As an added bonus, it makes internal team transfers super easy. A Delaware employee recently moved to the Colorado location, and it was a seamless experience, Spradlin says.
On a more granular level, he’s seen the day-to-day benefits of mobile racking all over the facility. Cleaning protocol, for one, has improved markedly. Without proper sanitation SOPs, a cultivation facility is working from a serious disadvantage that may have costly ripple effects throughout production. A clean room is a profitable room, after all, and mobile racks make that part of the job much easier. It’s been a revelation, Spradlin says.

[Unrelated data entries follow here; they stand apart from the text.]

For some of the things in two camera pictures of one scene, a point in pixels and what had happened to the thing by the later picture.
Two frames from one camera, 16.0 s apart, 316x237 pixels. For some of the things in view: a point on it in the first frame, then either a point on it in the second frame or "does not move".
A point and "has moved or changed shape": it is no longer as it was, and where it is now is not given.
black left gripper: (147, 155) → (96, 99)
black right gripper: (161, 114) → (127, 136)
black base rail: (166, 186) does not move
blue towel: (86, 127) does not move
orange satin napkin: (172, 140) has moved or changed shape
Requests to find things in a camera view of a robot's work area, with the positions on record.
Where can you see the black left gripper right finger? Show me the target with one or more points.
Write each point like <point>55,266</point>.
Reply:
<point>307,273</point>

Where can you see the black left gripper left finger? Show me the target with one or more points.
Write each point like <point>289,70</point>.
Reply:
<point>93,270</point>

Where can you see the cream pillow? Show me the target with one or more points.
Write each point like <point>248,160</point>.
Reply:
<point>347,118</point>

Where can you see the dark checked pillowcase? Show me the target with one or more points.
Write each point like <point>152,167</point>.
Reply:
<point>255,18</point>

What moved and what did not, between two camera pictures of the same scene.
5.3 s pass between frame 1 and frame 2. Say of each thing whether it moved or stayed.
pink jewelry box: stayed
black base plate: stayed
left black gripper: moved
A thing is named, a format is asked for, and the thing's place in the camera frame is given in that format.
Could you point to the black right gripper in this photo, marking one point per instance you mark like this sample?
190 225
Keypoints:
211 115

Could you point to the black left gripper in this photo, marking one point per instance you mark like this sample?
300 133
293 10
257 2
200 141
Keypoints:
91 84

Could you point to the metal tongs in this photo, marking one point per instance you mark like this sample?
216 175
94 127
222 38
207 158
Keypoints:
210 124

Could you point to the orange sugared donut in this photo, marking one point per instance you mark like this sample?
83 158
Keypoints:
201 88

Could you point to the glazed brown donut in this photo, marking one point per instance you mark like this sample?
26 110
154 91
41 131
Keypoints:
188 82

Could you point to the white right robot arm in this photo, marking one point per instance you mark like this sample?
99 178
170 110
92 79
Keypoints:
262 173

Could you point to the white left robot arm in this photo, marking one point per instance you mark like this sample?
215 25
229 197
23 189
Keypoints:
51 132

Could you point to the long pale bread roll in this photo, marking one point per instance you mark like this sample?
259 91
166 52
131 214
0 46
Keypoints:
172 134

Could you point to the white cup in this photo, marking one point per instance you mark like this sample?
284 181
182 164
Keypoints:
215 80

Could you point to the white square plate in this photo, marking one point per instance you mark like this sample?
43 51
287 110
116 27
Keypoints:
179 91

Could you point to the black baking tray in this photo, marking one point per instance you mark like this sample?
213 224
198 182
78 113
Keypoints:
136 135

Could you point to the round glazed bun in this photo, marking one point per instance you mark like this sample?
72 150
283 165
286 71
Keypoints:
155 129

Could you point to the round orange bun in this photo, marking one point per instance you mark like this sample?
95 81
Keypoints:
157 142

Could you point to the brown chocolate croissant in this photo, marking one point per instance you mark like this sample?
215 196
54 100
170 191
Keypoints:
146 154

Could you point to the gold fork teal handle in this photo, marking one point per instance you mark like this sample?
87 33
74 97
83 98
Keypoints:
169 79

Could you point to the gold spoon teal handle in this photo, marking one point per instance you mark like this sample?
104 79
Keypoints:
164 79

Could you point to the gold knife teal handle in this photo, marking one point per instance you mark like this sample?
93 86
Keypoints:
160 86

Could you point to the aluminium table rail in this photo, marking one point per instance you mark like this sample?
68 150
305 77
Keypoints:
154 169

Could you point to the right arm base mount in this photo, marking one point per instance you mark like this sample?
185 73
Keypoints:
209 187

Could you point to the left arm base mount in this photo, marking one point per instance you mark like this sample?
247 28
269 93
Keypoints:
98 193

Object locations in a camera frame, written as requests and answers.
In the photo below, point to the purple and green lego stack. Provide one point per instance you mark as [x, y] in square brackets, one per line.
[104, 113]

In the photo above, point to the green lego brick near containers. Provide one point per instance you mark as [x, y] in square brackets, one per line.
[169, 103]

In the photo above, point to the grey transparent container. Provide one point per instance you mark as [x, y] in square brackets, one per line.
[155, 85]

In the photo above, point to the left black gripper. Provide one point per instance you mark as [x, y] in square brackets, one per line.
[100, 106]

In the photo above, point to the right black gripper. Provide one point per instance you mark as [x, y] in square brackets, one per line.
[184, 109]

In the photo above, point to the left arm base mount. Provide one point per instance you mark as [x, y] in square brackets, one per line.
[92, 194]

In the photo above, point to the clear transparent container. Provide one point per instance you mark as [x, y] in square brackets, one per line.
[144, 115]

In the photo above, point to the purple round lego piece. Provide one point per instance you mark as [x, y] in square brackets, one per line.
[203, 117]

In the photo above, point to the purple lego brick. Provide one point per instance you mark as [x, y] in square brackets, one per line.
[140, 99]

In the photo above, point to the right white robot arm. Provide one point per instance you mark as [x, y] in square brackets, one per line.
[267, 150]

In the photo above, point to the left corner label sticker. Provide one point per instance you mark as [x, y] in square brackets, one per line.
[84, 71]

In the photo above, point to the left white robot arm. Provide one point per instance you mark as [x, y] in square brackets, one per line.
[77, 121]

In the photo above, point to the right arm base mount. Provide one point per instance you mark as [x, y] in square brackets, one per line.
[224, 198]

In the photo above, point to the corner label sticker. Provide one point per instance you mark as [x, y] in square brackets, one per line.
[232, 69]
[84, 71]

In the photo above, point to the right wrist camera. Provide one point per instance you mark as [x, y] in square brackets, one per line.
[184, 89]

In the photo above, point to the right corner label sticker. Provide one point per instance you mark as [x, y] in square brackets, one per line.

“I’ve worked with static racking forever, and being able to just move a rack to clean under it: Holy cow,” he says. “Instead of getting all your hands and knees in a vacuum to get up under there… That’s one of my favorite parts, is you can move it with one finger and you can clean under them.”
Conclusion
The integration of Pipp Horticulture’s mobile racking systems has revolutionized Fresh Grow’s cultivation process, boosting efficiency and scalability. By optimizing plant movement through the veg room, Fresh Grow ensures each growth stage is meticulously managed and monitored. The result? Greater efficiency throughout the facility. Spradlin says that his entire team can sense the improved workflows.
The strategic placement of mother plants and clones, coupled with precise environmental control, highlights the critical role of a well-structured veg room in maintaining production schedules.
The scalability of those relevant SOPs across multiple states has streamlined operations. Implementing uniform nutrient lines, pruning schedules, and trellising events ensures consistency in cultivation practices, no matter the location. This move boosts operational efficiency and supports their growth strategy as a multistate operator.
Moreover, the practical benefits of mobile racking systems, such as easier cleaning protocols, underscore the operational improvements achieved by Fresh Grow. The ability to move racks effortlessly for thorough cleaning has streamlined maintenance tasks, contributing to a cleaner, more productive growing environment.
As Spradlin emphasizes, the simplicity of mobile racking has been a game-changer for their cultivation facilities.